L’accident mortel lors du Rallye du Condroz a soulevé de nombreuses questions. Nicolas Parent a interrogé la ministre de l’Intérieur.

caroline viatour
 Nicolas Parent veut repenser l’arrêté qui régit la sécurité.
Nicolas Parent veut repenser l’arrêté qui régit la sécurité. ©ÉdA Mathieu Golinvaux

On s’en rappelle, le 6 novembre dernier, Margaux Remacle et son petit ami Romain Landeloos avaient perdu la vie lors de la dernière édition du Rallye du Condroz. Un accident qui avait suscité de vives réactions et questionné le devenir de la course même si l’organisateur a déjà assuré qu’il y aurait bien une édition 2023. Nicolas Parent, député fédéral Écolo, a interrogé la ministre de l’Intérieur. "Une enquête judiciaire a été ouverte par le parquet de Liège pour déterminer si les victimes se trouvaient en zone interdite au public ou non. Précédemment dans la journée du drame, plusieurs témoignages ont fait état de difficultés des stewards lors de cette spéciale de faire respecter les zones interdites au public. L’étape a malgré tout été maintenue. Y a-t-il eu des conditions spécifiques demandées par la commission pour la sécurité des épreuves ou compétitions sportives de véhicules automobiles concernant l’étape Bas-Oha-Wanzoul ?" Le Wanzois questionne ainsi concernant les mesures qui ont été prises en amont de la course et demande à amorcer une réflexion concernant la sécurité des rallyes.
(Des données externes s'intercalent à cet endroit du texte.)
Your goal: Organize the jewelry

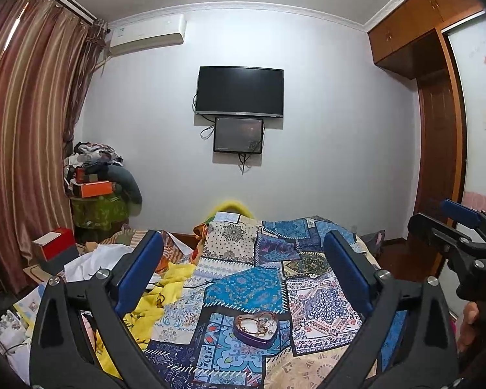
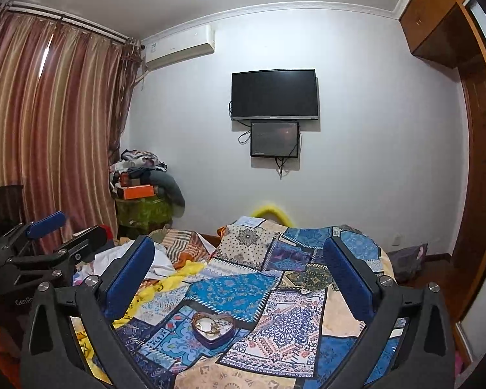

L’arrêté royal du 28 janvier 1997 fixant les modalités des épreuves a été modifié en 2003 afin de renforcer le niveau de sécurité mais les derniers incidents ont démontré que ce n’était pas suffisant. "C’est une bonne chose d’interdire que les courses traversent les centres urbains ou les zones avec des écoles mais des dérogations sont possibles. Il faut sans doute réfléchir plus largement", étaye le député.